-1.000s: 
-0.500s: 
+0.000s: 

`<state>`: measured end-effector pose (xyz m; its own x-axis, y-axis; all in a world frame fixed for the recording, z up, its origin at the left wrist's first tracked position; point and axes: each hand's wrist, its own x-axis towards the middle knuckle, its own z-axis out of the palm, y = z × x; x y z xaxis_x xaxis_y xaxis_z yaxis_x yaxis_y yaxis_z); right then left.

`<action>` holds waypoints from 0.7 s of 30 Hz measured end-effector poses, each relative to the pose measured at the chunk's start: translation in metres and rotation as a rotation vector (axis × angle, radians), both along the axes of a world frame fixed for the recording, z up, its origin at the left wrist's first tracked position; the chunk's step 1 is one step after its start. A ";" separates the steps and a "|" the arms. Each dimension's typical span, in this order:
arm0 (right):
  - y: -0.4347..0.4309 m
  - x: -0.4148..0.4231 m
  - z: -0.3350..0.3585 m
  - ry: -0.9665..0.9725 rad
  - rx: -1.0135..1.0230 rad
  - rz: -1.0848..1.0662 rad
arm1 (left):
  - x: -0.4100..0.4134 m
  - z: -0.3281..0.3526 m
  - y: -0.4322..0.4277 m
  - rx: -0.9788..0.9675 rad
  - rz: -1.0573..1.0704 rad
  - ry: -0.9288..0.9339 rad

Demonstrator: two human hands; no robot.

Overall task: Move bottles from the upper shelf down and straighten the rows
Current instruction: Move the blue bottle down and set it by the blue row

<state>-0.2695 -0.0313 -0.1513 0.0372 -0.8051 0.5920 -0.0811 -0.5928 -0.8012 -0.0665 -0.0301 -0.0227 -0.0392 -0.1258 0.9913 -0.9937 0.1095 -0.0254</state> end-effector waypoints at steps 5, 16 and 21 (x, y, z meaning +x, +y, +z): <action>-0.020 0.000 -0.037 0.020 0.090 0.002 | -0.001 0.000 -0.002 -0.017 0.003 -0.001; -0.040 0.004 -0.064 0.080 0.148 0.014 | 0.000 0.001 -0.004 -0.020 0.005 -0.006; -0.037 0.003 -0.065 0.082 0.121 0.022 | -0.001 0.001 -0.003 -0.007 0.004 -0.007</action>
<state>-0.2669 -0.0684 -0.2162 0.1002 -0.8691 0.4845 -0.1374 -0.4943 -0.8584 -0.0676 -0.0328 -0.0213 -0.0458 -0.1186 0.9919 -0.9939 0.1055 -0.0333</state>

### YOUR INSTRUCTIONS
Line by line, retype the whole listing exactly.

### ANSWER FOR THE TASK
-1.000s: 
-0.500s: 
+0.000s: 

`<state>`: measured end-effector pose (xyz m; its own x-axis, y-axis; all in a world frame fixed for the recording, z up, its origin at the left wrist's first tracked position; point and axes: each hand's wrist, its own x-axis towards the middle knuckle, its own z-axis out of the palm, y = z × x; x y z xaxis_x xaxis_y xaxis_z yaxis_x yaxis_y yaxis_z); right then left.

`<action>` holds waypoints from 0.7 s of 30 Hz measured end-effector poses, each relative to the pose measured at the chunk's start: translation in metres and rotation as a rotation vector (axis × angle, radians), both along the axes of a world frame fixed for the recording, z up, its origin at the left wrist's first tracked position; the chunk's step 1 is one step after its start. A ";" separates the steps and a "|" the arms. Each dimension's typical span, in this order:
arm0 (right):
  - y: -0.4347..0.4309 m
  - x: -0.4148..0.4231 m
  - z: -0.3350..0.3585 m
  - ry: -0.9665..0.9725 rad
  - rx: -1.0135..1.0230 rad
  - rz: -1.0848..1.0662 rad
arm1 (left):
  - x: -0.4100..0.4134 m
  - z: -0.3281..0.3526 m
  - y: -0.4322..0.4277 m
  - rx: -0.9788..0.9675 rad
  - rz: -1.0573..1.0704 rad
  - ry: -0.9288..0.9339 rad

Demonstrator: two human hands; no robot.

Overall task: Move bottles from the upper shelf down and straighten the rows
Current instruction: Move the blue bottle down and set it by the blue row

<state>-0.2695 -0.0313 -0.1513 0.0372 -0.8051 0.5920 -0.0811 -0.5928 -0.8012 -0.0665 -0.0301 -0.0227 -0.0392 -0.1258 0.9913 -0.9937 0.1095 -0.0254</state> end-effector waypoints at steps 5, 16 and 21 (x, y, z meaning +x, +y, +z): <action>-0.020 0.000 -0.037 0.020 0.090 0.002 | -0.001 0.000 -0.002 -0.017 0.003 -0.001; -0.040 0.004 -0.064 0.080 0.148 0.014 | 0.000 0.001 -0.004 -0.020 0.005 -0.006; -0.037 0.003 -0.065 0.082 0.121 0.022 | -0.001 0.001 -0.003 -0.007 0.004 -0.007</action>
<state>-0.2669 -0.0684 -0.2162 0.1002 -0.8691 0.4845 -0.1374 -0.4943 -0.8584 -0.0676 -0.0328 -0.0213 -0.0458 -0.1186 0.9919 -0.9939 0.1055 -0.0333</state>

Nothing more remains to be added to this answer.